Darwin & Pearson both believe that left unchecked the human race would evolve positively by not allowing unfit people to reproduce. Darwin says, “With savages, the weak in body or mind are soon eliminated; and those that survive commonly exhibit a vigorous state of health.” Darwin believes that people, without the constraints of society, would allow the weaker elements of their offspring to die off without reproducing. Since people operate in a civilized society, they must tolerate the people who are weaker than they are, even if it is a detriment to society at large, “We must therefore bear the undoubtedly bad effects of the weak surviving and propagating their kind.”

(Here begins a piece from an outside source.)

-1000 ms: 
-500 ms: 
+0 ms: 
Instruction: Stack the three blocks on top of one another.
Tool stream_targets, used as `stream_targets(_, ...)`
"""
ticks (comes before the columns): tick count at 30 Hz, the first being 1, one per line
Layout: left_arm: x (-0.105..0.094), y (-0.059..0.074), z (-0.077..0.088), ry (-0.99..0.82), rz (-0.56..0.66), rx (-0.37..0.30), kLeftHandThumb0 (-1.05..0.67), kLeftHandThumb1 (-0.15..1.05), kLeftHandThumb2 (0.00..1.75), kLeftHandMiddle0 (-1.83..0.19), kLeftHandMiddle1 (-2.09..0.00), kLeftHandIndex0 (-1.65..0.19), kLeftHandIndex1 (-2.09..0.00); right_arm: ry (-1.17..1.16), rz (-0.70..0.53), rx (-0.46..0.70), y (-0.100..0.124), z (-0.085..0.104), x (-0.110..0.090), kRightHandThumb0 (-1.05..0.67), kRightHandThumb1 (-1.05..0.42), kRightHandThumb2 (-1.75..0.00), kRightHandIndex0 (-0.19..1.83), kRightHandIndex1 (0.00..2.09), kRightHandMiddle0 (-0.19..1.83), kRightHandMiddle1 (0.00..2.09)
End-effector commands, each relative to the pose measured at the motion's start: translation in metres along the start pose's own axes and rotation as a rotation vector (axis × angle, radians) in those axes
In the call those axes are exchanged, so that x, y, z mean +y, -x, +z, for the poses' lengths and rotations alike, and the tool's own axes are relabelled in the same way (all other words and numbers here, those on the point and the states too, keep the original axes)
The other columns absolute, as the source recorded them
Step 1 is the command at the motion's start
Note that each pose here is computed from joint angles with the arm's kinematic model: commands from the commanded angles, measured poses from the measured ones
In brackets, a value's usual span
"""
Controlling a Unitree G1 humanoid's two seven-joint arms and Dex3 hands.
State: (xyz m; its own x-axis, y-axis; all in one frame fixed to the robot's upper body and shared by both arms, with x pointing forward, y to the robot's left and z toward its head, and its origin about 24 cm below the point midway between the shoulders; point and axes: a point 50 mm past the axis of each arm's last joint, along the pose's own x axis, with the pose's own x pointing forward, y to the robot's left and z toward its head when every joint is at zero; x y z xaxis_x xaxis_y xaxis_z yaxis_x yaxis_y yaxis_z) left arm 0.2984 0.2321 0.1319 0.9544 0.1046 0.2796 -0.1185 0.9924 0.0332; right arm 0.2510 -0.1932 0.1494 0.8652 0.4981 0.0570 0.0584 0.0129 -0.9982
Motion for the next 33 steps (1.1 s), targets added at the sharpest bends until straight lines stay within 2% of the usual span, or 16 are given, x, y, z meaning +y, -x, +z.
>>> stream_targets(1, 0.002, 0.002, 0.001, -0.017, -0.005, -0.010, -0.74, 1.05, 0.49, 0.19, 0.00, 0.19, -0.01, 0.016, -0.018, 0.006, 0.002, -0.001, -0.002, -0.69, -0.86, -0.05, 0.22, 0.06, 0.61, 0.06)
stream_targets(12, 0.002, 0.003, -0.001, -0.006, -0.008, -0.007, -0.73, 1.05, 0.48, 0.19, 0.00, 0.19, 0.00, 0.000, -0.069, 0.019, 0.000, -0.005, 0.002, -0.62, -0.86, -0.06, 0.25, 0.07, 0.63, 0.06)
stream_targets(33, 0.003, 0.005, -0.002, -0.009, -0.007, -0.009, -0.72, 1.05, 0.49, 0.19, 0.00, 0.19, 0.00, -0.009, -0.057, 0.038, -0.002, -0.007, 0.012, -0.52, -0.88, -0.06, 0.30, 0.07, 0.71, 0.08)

Karl Pearson believes that the knowledge gained from understanding natural selection should be utilized to stop the human race from declining, “I want you to see selection as something which renders the inexorable law of heredity a source of progress, which produces the good through suffering, an infinitely greater good which far outbalances the very obvious pain and evil.” Pearson believes that even though it will be hard to do, society must stop allowing inferior people to reproduce.
The principle of natural selection is what Darwin and Pearson share in common. The differences between the two authors are very clear. Darwin believes that the goodness of man is more important than the preservation of his gene pool while Pearson believes it will be to societies benefit to let the unfit dye out of the human population.